Shown: posts 1 to 6 of 6. This is the beginning of the thread.
Posted by Questionmark on April 26, 2013, at 0:16:15
If you're short on time or feeling impatient, skip the detailed crap between the asterisks. In summary it basically just says memantine has been good for my depression and SA/SP but possibly bad for my OCD-type stuff.
I have been on memantine for about 4 weeks. Started at 5mg for a week, then 10, and now 15mg for about 2 wks.*******
All these emotional and psychological processes are complex -- far more than is justified by saying "depression" or "anxiety." But to be concise, I'll say that so far it has helped quite significantly with depression and certain depressive ways of thinking. It has also been subtly but tremendously helpful for anxiety, particularly SA and discomfort.
However, for the main "condition" or set of issues I take it for -- those falling under the umbrella of pathologically perfectionistic OCD/OCPD (e.g. extreme indecisiveness, uncontrollable and grossly excessive thoroughness in all tasks, time management problems, hyper-focus and extreme interest/curiosity in certain subjects to the point of devouring obscene quantities of time, etc.) -- it has been slightly helpful in some ways, but dreadfully detrimental in many other ways and possibly overall. The constant thinking about certain things, hyper-focus, and overpowering extreme excessive interest & curiosity in certain subjects (e.g., things relating to politics; psychology; philosophy; psychopharmacology) seems to have gotten much worse. (It's hard to say as it was already so bad when not depressed.) Also the perfectionistic and overly thorough behavior seems to have gotten even worse. But certain other things seem to have somewhat improved: negative ruminating over things I can't change, overly critical self-judgement. ... Dammit. Anyway...
*******
I am quite concerned about memantine's D2 agonist activity and the sort of side effects that may occur as a result of this, particularly in terms of cognitive and behavioral side effects, and even more especially in terms of its potential effects on obsessive-compulsive types of thinking and behavior. It would help too if I could determine its affinity for this receptor in comparison to the NMDA receptor, but I have not been able to find this.
... I have scoured the internet -- in both study abstracts and various discussion boards -- trying to find any input (opINions even) on the significance of memantine's D2 agonism, or even its affinity for it, yet have found almost nothing.
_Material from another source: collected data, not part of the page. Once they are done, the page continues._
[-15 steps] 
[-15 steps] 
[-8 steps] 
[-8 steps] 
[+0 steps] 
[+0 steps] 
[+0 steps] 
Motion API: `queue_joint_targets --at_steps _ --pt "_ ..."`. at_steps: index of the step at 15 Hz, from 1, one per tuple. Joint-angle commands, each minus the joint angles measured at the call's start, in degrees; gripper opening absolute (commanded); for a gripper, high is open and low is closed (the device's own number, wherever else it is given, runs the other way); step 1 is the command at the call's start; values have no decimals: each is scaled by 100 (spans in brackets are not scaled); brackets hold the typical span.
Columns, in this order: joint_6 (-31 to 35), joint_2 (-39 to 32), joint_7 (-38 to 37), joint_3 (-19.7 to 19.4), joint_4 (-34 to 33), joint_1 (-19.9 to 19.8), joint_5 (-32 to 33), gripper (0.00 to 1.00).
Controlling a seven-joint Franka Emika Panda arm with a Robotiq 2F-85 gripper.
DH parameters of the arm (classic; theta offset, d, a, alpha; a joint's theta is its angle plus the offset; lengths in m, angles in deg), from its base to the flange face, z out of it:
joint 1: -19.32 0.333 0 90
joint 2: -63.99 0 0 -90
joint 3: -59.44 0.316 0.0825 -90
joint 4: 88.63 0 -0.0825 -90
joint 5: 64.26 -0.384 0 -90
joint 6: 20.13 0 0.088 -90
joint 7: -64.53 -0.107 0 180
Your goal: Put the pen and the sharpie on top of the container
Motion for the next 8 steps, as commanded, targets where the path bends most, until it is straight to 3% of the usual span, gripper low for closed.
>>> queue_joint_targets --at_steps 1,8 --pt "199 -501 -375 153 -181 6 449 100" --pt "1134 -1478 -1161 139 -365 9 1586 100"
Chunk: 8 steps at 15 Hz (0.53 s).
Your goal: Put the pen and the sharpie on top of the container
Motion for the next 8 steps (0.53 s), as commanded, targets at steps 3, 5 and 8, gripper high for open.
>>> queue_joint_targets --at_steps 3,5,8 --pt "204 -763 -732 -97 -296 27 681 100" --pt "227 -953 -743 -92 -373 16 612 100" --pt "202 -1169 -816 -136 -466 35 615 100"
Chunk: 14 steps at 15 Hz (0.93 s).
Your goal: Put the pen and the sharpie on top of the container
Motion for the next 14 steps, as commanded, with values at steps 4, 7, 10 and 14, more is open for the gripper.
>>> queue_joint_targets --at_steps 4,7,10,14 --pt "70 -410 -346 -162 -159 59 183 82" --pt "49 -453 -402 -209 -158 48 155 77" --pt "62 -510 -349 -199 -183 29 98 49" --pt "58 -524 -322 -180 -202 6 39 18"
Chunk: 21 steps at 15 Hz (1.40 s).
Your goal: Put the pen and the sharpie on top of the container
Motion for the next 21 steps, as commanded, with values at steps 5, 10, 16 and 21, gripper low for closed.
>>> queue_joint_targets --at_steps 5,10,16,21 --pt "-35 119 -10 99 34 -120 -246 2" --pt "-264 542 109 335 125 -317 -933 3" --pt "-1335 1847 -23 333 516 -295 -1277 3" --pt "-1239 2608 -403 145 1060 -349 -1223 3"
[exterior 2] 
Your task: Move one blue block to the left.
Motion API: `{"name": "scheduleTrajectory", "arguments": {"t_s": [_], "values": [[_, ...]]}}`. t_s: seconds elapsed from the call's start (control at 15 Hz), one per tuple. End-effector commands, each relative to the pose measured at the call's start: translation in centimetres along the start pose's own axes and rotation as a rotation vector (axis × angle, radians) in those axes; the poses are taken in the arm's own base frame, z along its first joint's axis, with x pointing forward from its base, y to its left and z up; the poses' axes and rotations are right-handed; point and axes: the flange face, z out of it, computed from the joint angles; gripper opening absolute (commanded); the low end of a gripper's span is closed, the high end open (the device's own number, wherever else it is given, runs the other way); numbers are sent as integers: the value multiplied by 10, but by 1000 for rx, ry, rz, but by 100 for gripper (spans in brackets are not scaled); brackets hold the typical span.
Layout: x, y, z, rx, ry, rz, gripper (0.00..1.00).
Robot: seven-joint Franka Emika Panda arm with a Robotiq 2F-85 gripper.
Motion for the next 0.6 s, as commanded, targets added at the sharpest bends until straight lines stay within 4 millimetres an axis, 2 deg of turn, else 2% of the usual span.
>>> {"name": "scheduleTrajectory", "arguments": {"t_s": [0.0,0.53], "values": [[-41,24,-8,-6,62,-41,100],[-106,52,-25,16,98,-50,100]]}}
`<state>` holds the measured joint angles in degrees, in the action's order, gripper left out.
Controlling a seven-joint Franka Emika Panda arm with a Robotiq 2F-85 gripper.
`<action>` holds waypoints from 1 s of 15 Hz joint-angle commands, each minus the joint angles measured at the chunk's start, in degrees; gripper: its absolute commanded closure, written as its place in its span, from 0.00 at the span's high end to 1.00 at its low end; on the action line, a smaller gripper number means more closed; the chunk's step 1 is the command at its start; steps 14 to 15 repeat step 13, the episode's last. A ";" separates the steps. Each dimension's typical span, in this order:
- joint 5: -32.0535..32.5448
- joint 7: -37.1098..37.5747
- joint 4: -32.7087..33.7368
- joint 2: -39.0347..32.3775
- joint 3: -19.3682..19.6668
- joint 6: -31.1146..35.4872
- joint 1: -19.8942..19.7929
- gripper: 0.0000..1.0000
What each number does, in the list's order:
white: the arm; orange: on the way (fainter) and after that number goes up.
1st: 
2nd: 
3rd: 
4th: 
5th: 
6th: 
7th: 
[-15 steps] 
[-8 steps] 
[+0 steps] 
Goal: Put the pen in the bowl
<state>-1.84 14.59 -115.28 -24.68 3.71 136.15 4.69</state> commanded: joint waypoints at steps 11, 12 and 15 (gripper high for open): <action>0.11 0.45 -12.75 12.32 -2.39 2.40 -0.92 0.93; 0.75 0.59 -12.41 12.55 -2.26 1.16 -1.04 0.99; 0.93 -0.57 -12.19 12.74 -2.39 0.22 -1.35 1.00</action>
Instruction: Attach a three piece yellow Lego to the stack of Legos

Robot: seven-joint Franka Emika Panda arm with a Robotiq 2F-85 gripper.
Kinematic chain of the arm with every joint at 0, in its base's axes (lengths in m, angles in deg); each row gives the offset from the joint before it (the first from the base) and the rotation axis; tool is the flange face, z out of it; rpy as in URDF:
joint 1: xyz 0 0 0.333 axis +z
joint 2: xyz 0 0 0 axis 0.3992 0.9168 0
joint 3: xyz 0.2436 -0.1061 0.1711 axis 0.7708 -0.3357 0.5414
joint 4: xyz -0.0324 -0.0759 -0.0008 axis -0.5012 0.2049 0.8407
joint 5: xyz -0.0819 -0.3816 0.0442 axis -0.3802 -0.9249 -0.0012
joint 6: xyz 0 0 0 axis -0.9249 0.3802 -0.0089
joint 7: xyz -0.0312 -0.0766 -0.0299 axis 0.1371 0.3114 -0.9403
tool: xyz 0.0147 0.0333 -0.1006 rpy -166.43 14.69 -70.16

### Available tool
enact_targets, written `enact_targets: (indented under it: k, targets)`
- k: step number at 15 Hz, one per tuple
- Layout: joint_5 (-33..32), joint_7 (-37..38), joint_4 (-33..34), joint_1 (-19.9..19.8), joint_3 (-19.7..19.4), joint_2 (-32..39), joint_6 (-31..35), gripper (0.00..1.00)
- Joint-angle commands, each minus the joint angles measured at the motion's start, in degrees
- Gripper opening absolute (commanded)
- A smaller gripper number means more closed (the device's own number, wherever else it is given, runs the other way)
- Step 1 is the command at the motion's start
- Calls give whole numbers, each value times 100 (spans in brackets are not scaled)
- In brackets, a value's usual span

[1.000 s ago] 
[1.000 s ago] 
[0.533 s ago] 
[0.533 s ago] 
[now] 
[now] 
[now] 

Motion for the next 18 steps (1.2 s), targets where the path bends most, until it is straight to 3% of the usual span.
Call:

I don't understand it.
So, if anyone could help me with any of these questions, I would GREATLY appreciate it.I mean, there's all this talk about memantine being potentially good for OCD or obsessive-compulsive type issues due to its effect on certain NMDA receptors, yet there is NO talk about its effect on the D2 receptor and its potential consequences! What is going on here?? Isn't D2 agonism often associated with a significant increase in obsessive thinking and compulsive behavior??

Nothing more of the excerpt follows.